Littérature française

La main

 

[Extrait]

Mais, au milieu du plus large panneau, une chose étrange me tira l’œil. Sur un carré de velours rouge, un objet noir se détachait. Je m’approchai : c’était une main, une main d’homme. Non pas une main de squelette, blanche et propre, mais une main noire desséchée, avec les ongles jaunes, les muscles à nu et des traces de sang ancien, de sang pareil à une crasse, sur les os coupés net, comme d’un coup de hache, vers le milieu de l’avant-bras.

Autour du poignet, une énorme chaîne de fer, rivée, soudée à ce membre malpropre, l’attachait au mur par un anneau assez fort pour tenir un éléphant en laisse.

Je demandai :

— Qu’est-ce que cela ?

L’Anglais répondit tranquillement :

— C’été ma meilleur ennemi.

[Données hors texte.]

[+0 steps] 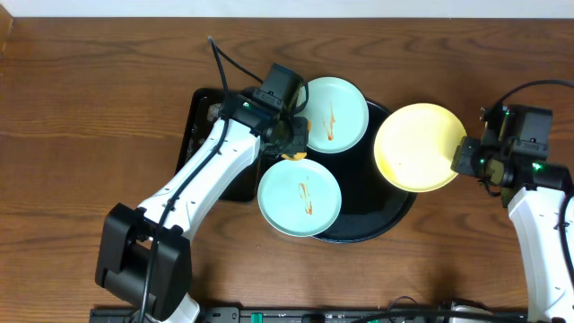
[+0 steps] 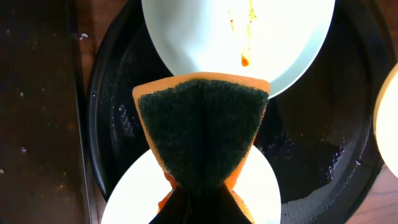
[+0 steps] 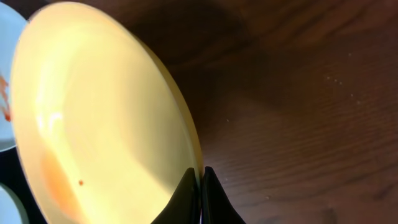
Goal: Clean dirty plates on tray and stack at the side
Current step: 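Tilt the yellow plate upward with the right gripper beside the tray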
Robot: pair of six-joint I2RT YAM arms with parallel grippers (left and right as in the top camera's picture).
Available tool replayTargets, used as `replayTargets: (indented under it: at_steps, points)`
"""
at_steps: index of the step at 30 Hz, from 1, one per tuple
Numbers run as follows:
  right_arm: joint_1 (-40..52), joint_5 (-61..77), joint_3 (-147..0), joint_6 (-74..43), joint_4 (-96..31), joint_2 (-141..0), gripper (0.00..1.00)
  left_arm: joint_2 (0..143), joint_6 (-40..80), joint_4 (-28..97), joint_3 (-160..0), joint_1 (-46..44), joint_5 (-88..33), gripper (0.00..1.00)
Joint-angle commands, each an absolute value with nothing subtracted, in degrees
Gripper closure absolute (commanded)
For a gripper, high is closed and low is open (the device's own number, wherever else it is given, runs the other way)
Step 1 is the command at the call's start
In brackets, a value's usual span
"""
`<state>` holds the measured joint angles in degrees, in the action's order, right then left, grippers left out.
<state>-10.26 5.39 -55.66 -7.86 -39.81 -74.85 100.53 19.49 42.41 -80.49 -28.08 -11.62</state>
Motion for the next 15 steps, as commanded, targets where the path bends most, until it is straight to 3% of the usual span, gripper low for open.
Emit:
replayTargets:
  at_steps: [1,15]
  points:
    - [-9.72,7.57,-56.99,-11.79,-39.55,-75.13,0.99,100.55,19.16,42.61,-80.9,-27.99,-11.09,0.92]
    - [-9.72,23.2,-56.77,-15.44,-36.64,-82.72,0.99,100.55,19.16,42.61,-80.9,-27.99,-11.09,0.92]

Il vené d’Amérique. Il avé été fendu avec le sabre et arraché la peau avec une caillou coupante, et séché dans le soleil pendant huit jours. Aoh, très bonne pour moi, cette.

Je touchai ce débris humain qui avait dû appartenir à un colosse. Les doigts, démesurément longs, étaient attachés par des tendons énormes que retenaient des lanières de peau par places. Cette main était affreuse à voir, écorchée ainsi, elle faisait penser naturellement à quelque vengeance de sauvage.

Je dis :

— Cet homme devait être très fort.

L’Anglais prononça avec douceur :

— Aoh yes ; mais je été plus fort que lui. J’avé mis cette chaîne pour le tenir.

Je crus qu’il plaisantait. Je dis :

— Cette chaîne maintenant est bien inutile, la main ne se sauvera pas.

Sir John Rowell reprit gravement :

— Elle voulé toujours s’en aller. Cette chaîne été nécessaire.

D’un coup d’œil rapide, j’interrogeai son visage, me demandant :

— Est-ce un fou, ou un mauvais plaisant ?

Mais la figure demeurait impénétrable, tranquille et bienveillante. Je parlai d’autre chose et j’admirai les fusils.

Je remarquai cependant que trois revolvers chargés étaient posés sur les meubles, comme si cet homme eût vécu dans la crainte constante d’une attaque.

 

*

 

 

 

Extrait de  « La main », de Guy de Maupassant, publié dans Le Gaulois du 23 décembre 1883, puis dans le recueil Contes du jour et de la nuit, en 1885.